# Is there a dutch book argument for the “independence of irrelevant alternatives” axiom?

There is a dutch book argument to show that nontransitive preferences are in a sense "unreasonable", which justifies why we pose the axiom of transitivity in the definition of "rational preferences", when it comes to no-uncertainty utility.

When it comes to utility functions over lotteries, Von Neumann and Morgenstern additionally pose the Independence axiom w.r.t. lotteries.

Are there Dutch-book arguments to justify the independence axiom?

Yes, and it's actually quite simple. Start with alternatives {A, B}, where you prefer A to B. If there exists some C such that introducing it causes you to prefer B to A instead, then the following holds: I start by offering {A, B}, and you take A. Then I offer C as well, and also let you trade B for A so long as you give up some arbitrarily small amount of utility denoted dx.
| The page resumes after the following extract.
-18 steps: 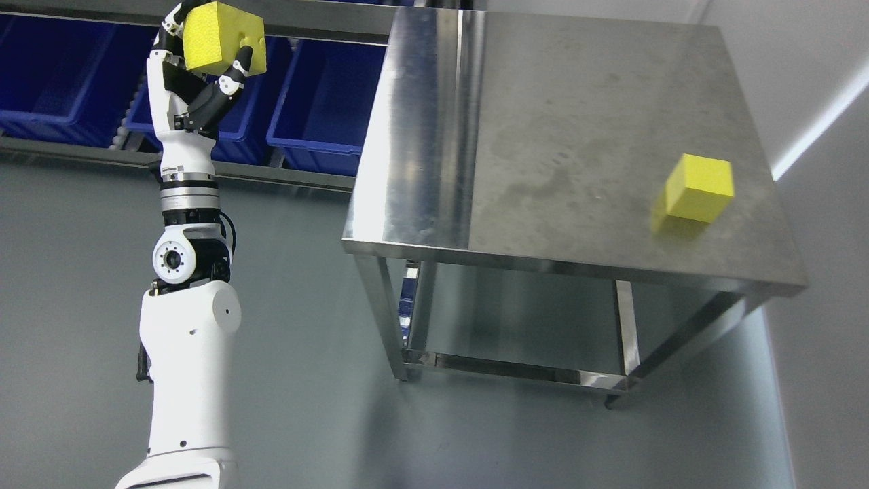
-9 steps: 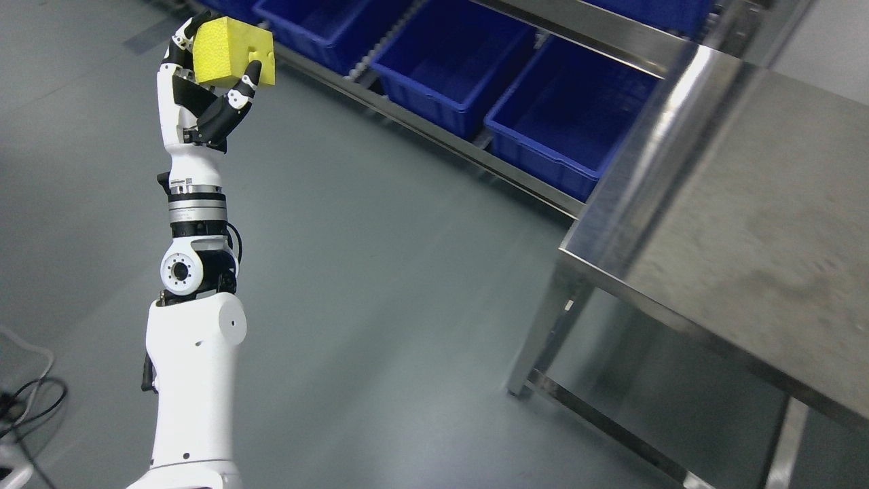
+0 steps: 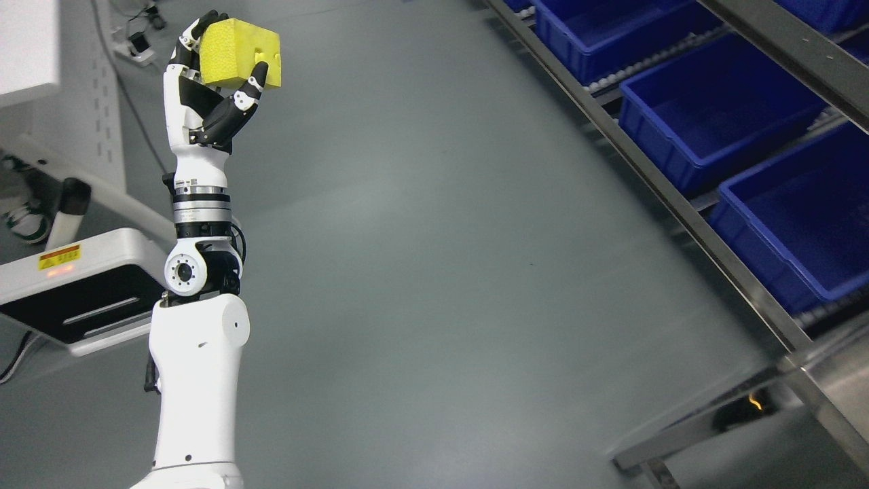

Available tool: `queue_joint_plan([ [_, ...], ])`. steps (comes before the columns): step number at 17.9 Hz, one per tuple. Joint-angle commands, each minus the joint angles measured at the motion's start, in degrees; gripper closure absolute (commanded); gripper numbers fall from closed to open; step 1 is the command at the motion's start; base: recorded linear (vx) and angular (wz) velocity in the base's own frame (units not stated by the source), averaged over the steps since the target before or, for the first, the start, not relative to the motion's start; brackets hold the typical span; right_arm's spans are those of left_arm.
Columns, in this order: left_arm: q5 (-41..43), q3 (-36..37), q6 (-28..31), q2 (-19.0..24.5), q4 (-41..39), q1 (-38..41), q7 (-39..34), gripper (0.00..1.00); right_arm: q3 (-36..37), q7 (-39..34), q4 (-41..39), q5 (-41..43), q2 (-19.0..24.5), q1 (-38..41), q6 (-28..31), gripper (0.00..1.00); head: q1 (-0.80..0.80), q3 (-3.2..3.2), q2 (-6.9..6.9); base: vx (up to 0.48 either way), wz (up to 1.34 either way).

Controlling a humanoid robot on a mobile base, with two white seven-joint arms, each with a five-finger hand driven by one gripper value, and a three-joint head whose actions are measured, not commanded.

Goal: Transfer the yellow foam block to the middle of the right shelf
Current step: 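Hold the cube raised in the left hand while turning toward the blue-bin shelf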

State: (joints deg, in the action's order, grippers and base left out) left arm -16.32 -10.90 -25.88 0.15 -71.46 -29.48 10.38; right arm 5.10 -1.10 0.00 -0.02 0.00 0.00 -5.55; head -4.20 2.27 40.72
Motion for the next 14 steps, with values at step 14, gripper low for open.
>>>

This means that your options are {A, (B-dx), C}, where dx is some arbitrarily small amount of utility that you will lose which is chosen so as to not change your opinion that B-dx is better than A. As a result you choose B-dx instead of A. The result is that you have given up utility for no benefit -- you could originally have chosen B originally, but instead took B-dx -- i.e. that you have been Dutch booked.
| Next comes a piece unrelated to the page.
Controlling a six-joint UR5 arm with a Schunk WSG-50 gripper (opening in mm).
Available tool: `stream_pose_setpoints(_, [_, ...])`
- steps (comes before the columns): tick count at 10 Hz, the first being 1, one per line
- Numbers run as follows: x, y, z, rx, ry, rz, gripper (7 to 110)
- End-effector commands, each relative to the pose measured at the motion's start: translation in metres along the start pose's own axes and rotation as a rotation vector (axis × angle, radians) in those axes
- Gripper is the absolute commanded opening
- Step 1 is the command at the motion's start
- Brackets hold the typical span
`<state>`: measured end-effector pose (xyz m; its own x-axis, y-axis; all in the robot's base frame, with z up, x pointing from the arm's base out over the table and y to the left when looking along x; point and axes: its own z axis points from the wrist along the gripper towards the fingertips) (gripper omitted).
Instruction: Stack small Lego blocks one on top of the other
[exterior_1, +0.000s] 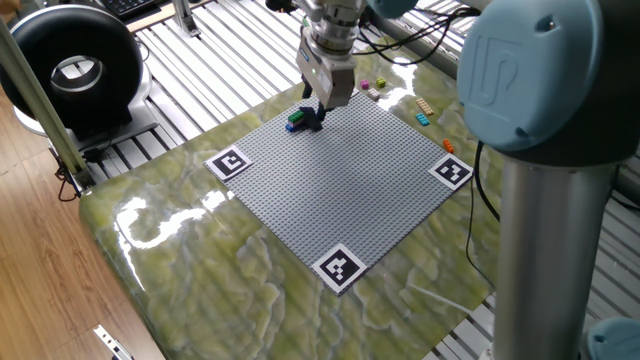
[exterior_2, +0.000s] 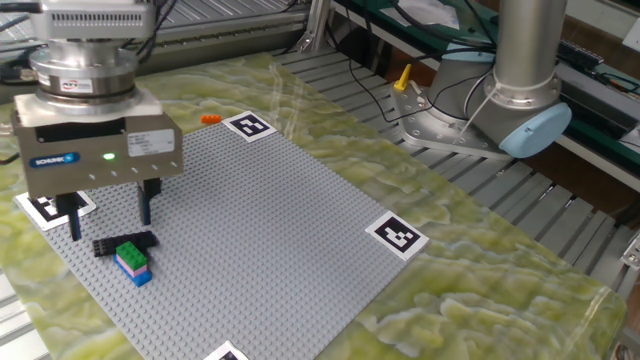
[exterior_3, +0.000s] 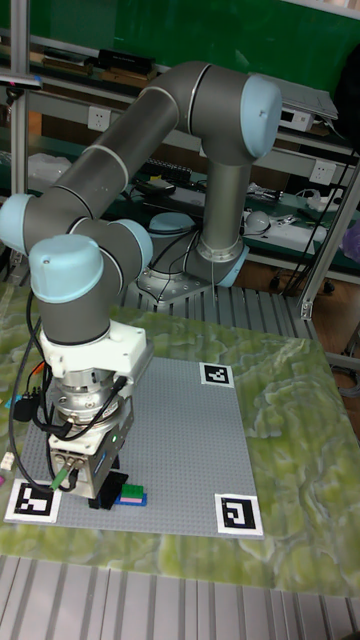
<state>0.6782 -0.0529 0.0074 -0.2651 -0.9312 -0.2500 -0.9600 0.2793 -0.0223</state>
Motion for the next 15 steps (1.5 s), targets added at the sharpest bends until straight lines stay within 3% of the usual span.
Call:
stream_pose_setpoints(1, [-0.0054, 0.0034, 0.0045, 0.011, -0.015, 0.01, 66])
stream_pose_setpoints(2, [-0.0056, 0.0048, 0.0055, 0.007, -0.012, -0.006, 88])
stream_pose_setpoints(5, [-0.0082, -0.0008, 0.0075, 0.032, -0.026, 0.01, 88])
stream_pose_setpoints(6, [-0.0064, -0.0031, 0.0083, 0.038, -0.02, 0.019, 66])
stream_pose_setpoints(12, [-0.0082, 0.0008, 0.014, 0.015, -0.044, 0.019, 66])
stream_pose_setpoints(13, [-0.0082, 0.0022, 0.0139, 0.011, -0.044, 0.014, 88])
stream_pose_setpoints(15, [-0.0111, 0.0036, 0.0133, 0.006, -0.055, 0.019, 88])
I would think not. First, one can readily imagine cases where the Dutch book would hold, but which the independence axiom could not. Consider the presidential election of 1992. It would satisfy the necessary conditions for Bayesian reasoning and hence support the Dutch Book argument by default, but would clearly fail the independence of irrelevant alternatives criterion.

If someone chose to gamble on the election, then it is difficult to imagine why bookies could not place coherent odds. On the other hand, if memory serves me correctly, the majority polled preferred Bush over Clinton, but the plurality went for Clinton.

Part of that discussion, however, has to do with the particular form of von Neumann's particular axiom. He is adding zero, essentially, to a binary preference. There exist lotteries, such as those built around voting or other binary choice events, where the form of von Neumann's axiom is simply irrelevant to the problem.

If you take von Neumann's form, it implies that a third lottery has no impact on a binary choice of another lottery by implying that sufficient funds exist to purchase that lottery as well. In an election, you get only one outcome, you cannot "afford" two Presidents. This only holds if you can develop a "portfolio" of lotteries in any convex combination.

If you imposed additional restrictions on the type of lottery, then you may be able to get there from the Dutch book axioms, but that has more to do with the fact that you can always add zero to both sides of an equation in ordinary math. You should be able to walk backward from the utility function into preferences and arrive at von Neumann's axiom.

Of course, von Neumann's axioms do not assume the Dutch book argument and so you are dangerously mixing and matching. From the Dutch book argument, you can arrive at Kolmogorov's axioms. It doesn't mean you should, other than as a mental exercise. Indeed, Savage subsumes Kolmogorov into his justification of personalistic probability.

It does beg the somewhat interesting question as to whether the independence axiom is really an axiom and under what circumstances it is an axiom.